Every line with the string "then" must be copied from the entries below.
*** Opening of Data section ***
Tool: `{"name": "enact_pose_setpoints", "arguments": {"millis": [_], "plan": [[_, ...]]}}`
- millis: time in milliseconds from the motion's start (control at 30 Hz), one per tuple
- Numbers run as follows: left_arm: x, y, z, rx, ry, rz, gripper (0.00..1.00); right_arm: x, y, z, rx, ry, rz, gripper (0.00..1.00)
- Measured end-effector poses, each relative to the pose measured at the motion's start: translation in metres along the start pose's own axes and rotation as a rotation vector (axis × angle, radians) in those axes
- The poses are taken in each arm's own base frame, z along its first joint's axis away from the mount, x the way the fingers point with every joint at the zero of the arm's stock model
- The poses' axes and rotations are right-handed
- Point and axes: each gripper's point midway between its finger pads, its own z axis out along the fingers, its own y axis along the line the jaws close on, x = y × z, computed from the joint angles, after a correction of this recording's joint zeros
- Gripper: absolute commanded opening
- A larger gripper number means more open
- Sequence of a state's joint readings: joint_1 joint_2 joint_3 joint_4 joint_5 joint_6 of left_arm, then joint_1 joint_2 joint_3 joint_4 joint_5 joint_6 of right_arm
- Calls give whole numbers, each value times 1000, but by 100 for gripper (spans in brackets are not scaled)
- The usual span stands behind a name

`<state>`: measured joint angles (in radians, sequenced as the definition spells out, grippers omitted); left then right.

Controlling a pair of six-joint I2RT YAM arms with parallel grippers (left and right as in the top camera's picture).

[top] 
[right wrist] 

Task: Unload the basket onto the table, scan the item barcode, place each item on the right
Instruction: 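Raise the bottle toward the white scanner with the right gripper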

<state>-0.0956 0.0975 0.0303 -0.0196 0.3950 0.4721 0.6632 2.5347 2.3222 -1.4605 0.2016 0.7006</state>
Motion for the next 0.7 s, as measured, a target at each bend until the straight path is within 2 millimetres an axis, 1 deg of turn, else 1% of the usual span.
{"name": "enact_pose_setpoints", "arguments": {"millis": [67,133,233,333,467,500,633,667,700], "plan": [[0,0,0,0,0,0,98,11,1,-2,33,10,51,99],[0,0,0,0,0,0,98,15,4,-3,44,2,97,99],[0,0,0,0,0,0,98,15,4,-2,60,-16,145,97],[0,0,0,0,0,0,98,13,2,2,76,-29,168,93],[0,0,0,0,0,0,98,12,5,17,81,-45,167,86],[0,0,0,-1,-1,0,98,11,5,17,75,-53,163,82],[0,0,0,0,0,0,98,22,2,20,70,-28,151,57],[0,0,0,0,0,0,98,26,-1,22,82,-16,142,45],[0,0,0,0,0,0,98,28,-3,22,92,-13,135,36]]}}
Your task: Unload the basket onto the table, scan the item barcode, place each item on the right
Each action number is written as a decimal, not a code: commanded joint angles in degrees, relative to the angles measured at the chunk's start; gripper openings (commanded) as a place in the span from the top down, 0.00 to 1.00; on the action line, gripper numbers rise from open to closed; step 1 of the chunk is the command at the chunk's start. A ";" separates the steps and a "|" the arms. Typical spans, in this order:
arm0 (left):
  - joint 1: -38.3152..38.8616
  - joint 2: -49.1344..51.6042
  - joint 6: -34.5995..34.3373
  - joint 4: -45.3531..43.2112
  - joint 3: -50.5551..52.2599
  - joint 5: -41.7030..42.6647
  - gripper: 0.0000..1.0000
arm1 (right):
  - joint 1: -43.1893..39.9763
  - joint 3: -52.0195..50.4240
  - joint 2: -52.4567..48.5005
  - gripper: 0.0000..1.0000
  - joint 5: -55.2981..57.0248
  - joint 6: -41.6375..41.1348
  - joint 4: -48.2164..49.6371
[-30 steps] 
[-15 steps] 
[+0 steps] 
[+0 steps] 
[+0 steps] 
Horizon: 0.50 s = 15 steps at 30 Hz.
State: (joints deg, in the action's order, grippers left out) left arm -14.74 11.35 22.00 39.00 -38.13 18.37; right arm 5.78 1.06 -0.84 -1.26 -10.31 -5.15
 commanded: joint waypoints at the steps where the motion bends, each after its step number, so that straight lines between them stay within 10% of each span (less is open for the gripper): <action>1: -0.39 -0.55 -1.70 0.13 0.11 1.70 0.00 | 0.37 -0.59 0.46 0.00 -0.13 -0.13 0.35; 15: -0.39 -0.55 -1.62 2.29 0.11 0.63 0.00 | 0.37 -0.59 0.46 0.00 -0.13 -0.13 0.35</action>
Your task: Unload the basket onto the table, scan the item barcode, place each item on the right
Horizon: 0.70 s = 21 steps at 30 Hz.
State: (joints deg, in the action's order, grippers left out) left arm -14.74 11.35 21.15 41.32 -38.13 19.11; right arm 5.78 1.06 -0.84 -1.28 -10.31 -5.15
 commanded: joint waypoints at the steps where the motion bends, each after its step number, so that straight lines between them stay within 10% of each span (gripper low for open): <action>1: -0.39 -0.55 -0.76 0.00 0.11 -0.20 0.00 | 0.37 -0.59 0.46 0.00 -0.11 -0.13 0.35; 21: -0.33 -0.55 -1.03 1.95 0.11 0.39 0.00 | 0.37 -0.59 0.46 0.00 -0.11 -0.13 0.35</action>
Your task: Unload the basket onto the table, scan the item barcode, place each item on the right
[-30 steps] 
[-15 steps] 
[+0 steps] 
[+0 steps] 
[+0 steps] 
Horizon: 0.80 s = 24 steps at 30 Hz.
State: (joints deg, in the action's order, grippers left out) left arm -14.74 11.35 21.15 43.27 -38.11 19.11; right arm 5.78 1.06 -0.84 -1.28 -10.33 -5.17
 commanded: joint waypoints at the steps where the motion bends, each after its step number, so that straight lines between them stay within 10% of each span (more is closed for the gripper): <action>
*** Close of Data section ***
Result:
- Sequence of a state's joint readings: joint_1 joint_2 joint_3 joint_4 joint_5 joint_6 of left_arm, then joint_1 joint_2 joint_3 joint_4 joint_5 joint_6 of right_arm
`<state>`: measured joint angles (in radians, sequenced as the definition spells out, grippers omitted); left then right.

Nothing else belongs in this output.